## 01. Imports & Setup

Standard scientific-Python stack, plus **Ray** for distributed data/training
and **Lightning** for ergonomic model training.
Make sure your Anyscale cluster has Ray ≥ 2.48, so you get Ray Train V2 semantics.

In [None]:
# 01. Imports

# Standard Python packages for math, plotting, and data handling
import os, shutil
import json
import uuid
import numpy as np
import matplotlib.pyplot as plt
import pandas as pd
import gymnasium as gym

# Ray libraries for distributed data and training
import ray
import ray.data
from ray.train.lightning import RayLightningEnvironment  # Make sure RAY_TRAIN_V2_ENABLED=1 in "Environment variables"
from ray.train import ScalingConfig, RunConfig, FailureConfig, CheckpointConfig, get_context, get_checkpoint, report, Checkpoint
from ray.train.torch import TorchTrainer

# PyTorch Lightning and base PyTorch for model definition and training
import lightning.pytorch as pl
import torch
from torch.utils.data import DataLoader
from torch import nn

### 02. Generate a Real Pendulum Dataset

Roll out a random policy for **10 000 steps**, logging:

| field | shape | description |
|-------|-------|-------------|
| `obs`          | `(3,)`  | `[cos θ, sin θ, θ̇]` |
| `noisy_action` | `(1,)`  | ground-truth action + Gaussian noise |
| `noise`        | `(1,)`  | the injected noise (supervision target) |
| `timestep`     | `()`    | random diffusion step ∈ [0, 999] |

You wrap the list of dicts in a **Ray Dataset** for automatic sharding.

In [None]:
# 02. Generate Pendulum offline dataset 

def make_pendulum_dataset(n_steps: int = 10_000):
    """
    Roll out a random policy in Pendulum-v1 and log (obs, noisy_action, noise, timestep).
    Returns a Ray Dataset ready for sharding.
    """
    env = gym.make("Pendulum-v1")
    obs, _ = env.reset(seed=0)
    data = []

    for _ in range(n_steps):
        action = env.action_space.sample().astype(np.float32)      # shape (1,)
        noise   = np.random.randn(*action.shape).astype(np.float32)
        noisy_action = action + noise                              # add Gaussian noise
        timestep = np.random.randint(0, 1000, dtype=np.int64)

        data.append(
            {
                "obs":        obs.astype(np.float32),              # shape (3,)
                "noisy_action": noisy_action,                      # shape (1,)
                "noise":        noise,                             # shape (1,)
                "timestep":     timestep,
            }
        )

        # step environment
        obs, _, terminated, truncated, _ = env.step(action)
        if terminated or truncated:
            obs, _ = env.reset()

    return ray.data.from_items(data)

ds = make_pendulum_dataset()

### 03. Normalize & Split

Pendulum states lie roughly in **[–π, π]**.  
Scale to **[–1, 1]**, then **shuffle** and split 80 / 20 into train/val shards.
All transformations execute in parallel across the Ray cluster.

In [None]:
# 03. Normalize & split (vector obs ∈ [-π, π])
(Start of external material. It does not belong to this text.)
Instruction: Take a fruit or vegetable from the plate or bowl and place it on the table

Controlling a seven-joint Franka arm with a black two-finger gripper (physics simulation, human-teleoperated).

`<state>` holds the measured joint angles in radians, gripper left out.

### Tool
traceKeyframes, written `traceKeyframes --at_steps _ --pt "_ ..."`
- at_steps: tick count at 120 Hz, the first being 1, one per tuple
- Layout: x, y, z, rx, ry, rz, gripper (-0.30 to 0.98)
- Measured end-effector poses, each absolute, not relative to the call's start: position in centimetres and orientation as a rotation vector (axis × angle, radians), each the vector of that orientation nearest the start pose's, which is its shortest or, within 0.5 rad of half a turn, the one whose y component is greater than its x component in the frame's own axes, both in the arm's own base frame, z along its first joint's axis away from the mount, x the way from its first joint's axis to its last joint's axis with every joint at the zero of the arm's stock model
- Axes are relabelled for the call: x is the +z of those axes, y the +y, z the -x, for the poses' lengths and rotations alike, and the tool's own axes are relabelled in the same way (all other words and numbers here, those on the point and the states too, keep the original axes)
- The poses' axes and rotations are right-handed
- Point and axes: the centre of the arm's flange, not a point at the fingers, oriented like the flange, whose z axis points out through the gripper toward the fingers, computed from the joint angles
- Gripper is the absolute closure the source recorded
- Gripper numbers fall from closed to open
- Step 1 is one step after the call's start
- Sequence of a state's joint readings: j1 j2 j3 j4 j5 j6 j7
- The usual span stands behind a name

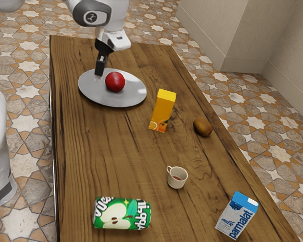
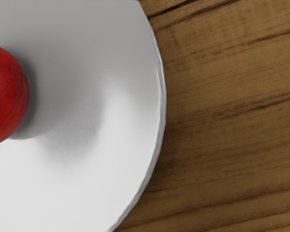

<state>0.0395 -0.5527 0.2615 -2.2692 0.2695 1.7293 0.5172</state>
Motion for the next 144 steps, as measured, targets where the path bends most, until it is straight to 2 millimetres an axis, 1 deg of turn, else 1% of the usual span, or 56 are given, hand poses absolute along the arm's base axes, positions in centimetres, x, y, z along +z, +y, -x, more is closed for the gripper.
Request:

# Normalize pixel values from [0, 1] to [-1, 1] for training
def normalize(batch):
    # Pendulum observations are roughly in [-π, π] → scale to [-1, 1]
    batch["obs"] = batch["obs"] / np.pi
    return batch

# Apply normalization in parallel using Ray Data
ds = ds.map_batches(normalize, batch_format="numpy")
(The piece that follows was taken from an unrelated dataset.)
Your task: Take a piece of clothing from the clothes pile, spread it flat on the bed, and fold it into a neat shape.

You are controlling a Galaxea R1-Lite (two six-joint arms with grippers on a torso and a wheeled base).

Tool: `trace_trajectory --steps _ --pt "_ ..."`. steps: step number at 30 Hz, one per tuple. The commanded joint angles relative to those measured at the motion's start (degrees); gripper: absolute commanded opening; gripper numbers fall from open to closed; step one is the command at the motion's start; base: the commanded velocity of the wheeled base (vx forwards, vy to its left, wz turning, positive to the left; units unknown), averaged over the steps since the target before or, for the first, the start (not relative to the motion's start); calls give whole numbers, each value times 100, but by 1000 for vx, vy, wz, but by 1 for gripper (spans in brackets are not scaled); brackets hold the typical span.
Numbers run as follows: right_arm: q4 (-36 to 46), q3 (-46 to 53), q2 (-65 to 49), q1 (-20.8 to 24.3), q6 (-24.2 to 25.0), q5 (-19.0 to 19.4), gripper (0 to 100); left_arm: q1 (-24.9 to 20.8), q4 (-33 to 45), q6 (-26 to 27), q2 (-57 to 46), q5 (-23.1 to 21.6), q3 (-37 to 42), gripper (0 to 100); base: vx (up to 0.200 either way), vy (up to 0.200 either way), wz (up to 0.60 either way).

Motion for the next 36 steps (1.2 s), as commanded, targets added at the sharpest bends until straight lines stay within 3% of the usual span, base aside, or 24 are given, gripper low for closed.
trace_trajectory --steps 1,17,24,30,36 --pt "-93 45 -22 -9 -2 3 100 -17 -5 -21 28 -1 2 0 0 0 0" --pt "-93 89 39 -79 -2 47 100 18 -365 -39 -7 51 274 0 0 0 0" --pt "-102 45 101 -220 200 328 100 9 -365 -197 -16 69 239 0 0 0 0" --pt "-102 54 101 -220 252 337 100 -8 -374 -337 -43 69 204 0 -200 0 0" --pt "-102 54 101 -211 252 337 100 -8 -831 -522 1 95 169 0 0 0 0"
# Count total number of items (triggers actual execution)
total = ds.count()
print("Total dataset size:", total)

# Shuffle and split dataset into 80% training and 20% validation
split_idx = int(total * 0.8)
ds = ds.random_shuffle()
train_ds, val_ds = ds.split_at_indices([split_idx])

print("Train size:", train_ds.count())
print("Val size:", val_ds.count())